А Никита с Артёмом скорешились ещё в армии, в "карантине". Вместе учились наматывать портянки, пришивать подворотнички к гимнастёрке и крючки к шинели. Получали затрещины от "дедов", вкалывали на них, как рабы, выполняли самые безумные их прихоти. Юноши прятали под формой синяки, валялись в санчасти. И мечтали как можно скорее из совершенно бесправных "слонов" превратиться в более уважаемых "фазанов".
Через восемь месяцев каждый из них получил до дюжине ударов железной бляхой от парочки "дедушек" и надел кожаный ремень – отличительный признак "фазана". "Слонам" же разрешалось носить только кожзаменитель. И если первой о трагедии узнала супруга Артёма Лукьянова, то вторым должен стать закадычный друг, который был с ним и в горе, и в радости, и в голоде, и в сытости.
Оставив люстру зажженной, Саша бесшумно вышла из квартиры, прикрыла, но не заперла дверь, и позвонила к Молчановым. В табличку с номером квартиры Никита вмонтировал камеру, и они с Мариной получили возможность рассматривать гостей, не вставая с кресел, на экране собственного телевизора. "Телик" работал вечерами напролёт, и сейчас тоже, потому что сразу же раздались уверенные быстрые шаги, и дверь открылась.
– Ой, Сашка! Приехала? Заходи!
Марина Молчанова пыталась казаться властной, спокойной, как прежде, но Саша заметила, что веки её припухли, и с лица пришлось смыть макияж – значит, недавно ревела.
– А у нас раковый бульончик на ужин, здорово с бодуна помогает. Артёма-то нашла, нет? Если объявится, тащи его к нам. Он как раз этот супчик у меня и просил…
Саша молча смотрела на неё, не в силах разжать челюсти, расклеить губы. И рассматривала шёлковую пижаму подруги, прелестный муаровый рисунок, кружева на вороте, серьги в виде бриллиантовых капель. Высокая и мускулистая, бывшая баскетболистка, Марина, казалось, не знала ни устали, ни печали, и этим восхищала Сашу.

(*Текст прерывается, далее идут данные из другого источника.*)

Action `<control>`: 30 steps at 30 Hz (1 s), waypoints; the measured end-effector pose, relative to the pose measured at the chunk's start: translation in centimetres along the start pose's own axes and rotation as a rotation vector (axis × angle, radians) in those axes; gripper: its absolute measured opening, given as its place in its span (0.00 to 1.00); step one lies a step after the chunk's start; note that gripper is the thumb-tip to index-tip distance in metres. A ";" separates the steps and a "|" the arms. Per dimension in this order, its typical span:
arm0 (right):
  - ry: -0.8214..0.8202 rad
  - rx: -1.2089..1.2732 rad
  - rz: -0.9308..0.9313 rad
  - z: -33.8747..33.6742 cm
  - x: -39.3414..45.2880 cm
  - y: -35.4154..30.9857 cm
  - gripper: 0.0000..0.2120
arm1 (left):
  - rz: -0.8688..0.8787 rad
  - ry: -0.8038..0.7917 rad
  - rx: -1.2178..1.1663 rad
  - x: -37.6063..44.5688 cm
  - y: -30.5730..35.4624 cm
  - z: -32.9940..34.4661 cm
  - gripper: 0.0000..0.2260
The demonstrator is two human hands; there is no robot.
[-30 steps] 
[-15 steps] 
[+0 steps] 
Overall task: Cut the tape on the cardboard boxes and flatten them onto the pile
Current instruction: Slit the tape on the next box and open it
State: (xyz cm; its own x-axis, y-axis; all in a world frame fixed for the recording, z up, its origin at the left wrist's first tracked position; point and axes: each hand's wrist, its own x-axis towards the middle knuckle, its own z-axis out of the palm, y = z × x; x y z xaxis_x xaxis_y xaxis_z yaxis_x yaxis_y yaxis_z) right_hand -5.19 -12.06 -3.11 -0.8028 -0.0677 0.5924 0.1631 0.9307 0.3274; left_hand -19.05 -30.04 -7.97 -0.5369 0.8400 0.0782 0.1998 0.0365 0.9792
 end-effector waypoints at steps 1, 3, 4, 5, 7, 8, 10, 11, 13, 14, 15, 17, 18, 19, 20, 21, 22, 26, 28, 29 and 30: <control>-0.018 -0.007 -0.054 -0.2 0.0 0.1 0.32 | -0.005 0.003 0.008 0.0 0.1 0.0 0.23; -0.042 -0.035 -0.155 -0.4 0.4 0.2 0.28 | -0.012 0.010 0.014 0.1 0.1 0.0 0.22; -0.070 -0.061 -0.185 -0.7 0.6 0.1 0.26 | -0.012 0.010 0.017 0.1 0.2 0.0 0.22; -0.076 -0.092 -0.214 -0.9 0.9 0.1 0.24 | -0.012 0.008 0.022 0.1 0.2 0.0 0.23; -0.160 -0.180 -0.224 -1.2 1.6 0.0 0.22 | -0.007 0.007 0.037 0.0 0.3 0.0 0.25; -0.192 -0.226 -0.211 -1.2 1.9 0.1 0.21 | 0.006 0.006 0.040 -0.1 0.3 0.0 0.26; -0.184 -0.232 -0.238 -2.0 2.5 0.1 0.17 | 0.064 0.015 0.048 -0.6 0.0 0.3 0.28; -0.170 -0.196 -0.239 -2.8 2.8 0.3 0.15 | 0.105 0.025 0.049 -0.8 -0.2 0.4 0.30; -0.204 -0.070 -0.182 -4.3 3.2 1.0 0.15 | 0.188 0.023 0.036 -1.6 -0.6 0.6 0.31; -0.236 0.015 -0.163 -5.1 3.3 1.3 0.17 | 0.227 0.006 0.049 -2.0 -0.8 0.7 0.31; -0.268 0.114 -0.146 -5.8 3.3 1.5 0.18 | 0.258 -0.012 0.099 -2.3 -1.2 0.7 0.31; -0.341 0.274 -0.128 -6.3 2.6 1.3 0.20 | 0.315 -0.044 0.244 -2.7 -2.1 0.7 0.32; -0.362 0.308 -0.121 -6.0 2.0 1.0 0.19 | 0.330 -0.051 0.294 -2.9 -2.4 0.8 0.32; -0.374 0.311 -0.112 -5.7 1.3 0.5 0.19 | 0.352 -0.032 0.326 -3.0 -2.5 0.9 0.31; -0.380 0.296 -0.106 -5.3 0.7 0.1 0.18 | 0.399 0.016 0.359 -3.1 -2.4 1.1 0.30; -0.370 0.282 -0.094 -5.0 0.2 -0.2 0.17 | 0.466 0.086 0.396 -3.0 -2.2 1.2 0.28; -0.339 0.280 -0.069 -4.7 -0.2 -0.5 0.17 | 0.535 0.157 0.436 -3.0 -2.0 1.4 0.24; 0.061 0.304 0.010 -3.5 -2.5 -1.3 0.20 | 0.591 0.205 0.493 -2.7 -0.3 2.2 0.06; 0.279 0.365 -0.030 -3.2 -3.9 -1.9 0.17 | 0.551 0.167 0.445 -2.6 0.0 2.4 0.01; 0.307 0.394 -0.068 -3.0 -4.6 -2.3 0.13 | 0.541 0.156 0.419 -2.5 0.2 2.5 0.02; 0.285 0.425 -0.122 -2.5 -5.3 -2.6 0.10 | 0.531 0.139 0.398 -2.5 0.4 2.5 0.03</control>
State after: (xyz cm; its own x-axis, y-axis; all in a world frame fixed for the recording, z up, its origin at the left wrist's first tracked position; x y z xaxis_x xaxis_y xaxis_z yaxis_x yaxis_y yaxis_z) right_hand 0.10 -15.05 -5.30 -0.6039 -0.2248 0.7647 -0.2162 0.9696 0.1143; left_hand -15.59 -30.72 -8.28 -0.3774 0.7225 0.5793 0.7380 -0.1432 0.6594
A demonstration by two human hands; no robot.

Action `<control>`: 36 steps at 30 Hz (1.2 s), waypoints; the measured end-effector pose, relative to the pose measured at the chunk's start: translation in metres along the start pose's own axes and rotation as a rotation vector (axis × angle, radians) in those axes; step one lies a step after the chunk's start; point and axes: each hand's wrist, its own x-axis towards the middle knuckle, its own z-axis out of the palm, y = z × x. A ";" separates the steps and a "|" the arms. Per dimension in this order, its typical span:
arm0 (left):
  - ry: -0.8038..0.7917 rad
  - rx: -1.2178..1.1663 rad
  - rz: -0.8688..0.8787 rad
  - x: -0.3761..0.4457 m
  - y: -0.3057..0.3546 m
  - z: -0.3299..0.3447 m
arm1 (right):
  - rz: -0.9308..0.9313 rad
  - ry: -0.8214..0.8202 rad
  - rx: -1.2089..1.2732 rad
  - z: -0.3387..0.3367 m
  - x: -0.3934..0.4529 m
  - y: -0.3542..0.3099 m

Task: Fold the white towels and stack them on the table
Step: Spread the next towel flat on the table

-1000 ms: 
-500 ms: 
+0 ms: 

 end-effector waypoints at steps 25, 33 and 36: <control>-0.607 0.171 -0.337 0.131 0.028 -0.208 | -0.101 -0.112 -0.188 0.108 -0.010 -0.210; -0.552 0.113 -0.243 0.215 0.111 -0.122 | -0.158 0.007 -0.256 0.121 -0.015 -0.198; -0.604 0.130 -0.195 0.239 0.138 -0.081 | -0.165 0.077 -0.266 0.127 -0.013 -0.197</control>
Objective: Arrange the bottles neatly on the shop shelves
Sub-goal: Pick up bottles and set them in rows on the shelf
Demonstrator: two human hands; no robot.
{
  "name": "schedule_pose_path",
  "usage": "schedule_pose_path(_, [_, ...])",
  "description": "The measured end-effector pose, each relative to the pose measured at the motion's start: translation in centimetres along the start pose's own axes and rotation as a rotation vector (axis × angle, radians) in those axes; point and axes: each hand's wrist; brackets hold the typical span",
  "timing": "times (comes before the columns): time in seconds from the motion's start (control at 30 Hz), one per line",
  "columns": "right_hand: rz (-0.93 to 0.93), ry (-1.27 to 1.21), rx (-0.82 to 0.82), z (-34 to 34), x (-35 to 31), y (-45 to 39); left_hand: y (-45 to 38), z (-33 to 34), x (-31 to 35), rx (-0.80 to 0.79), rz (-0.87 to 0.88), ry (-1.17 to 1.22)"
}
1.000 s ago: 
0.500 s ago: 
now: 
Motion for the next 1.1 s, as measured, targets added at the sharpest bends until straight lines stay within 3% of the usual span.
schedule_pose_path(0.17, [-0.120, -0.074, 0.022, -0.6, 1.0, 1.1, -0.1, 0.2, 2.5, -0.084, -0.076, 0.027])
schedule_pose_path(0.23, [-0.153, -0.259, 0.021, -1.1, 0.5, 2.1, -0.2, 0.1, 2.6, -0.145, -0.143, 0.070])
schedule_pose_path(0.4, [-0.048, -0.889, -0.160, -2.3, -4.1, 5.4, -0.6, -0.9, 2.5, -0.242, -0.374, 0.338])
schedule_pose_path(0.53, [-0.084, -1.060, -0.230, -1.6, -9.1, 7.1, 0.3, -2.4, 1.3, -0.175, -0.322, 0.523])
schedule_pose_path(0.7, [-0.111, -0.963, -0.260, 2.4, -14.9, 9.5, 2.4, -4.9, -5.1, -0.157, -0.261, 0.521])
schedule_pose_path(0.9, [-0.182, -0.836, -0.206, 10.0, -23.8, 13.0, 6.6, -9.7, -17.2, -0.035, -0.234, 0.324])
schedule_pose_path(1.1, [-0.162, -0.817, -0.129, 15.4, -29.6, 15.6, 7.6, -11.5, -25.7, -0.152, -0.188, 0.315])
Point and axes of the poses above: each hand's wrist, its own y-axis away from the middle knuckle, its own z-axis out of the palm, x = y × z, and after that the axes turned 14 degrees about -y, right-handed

Чёрные жёсткие волосы в идеальной укладке, серые глаза, резкие, почти мужские черты – и нежная гладкая кожа, длинные ресницы, отмассированная шея, загадочный взгляд. Работа на износ в трёх фирмах, вечные шейпинги-тренинги – и домашнее хозяйство, счастливое материнство. Как говорится, без отрыва от производства Марина родила их общую с Никитой дочку Ксеньку, и во время беременности занималась специальной аэробикой, чтобы не чувствовать себя больной и беспомощной.
Когда же они виделись в последний раз, и не на лестнице, не мельком, а за накрытым столом? Кажется, в начале августа, на празднике первой растопки французского мраморного камина в доме Марининого отца. Рэм Ливерьевич Лисовский, крупный спец по торговле оружием, выглядел бодрым и весёлым, а уж умирать-то и совсем не собирался. Впрочем, тогда и Артём не помышлял о том, чтобы выстрелить себе в висок.
– Да что с тобой? – Марина энергично встряхнула Сашу за плечи. – Худо, что ли? Тошнит тебя? Да отвечай же! Давно вернулась?
– Только что, – рассеянно отозвалась Саша, не представляя, с чего начать.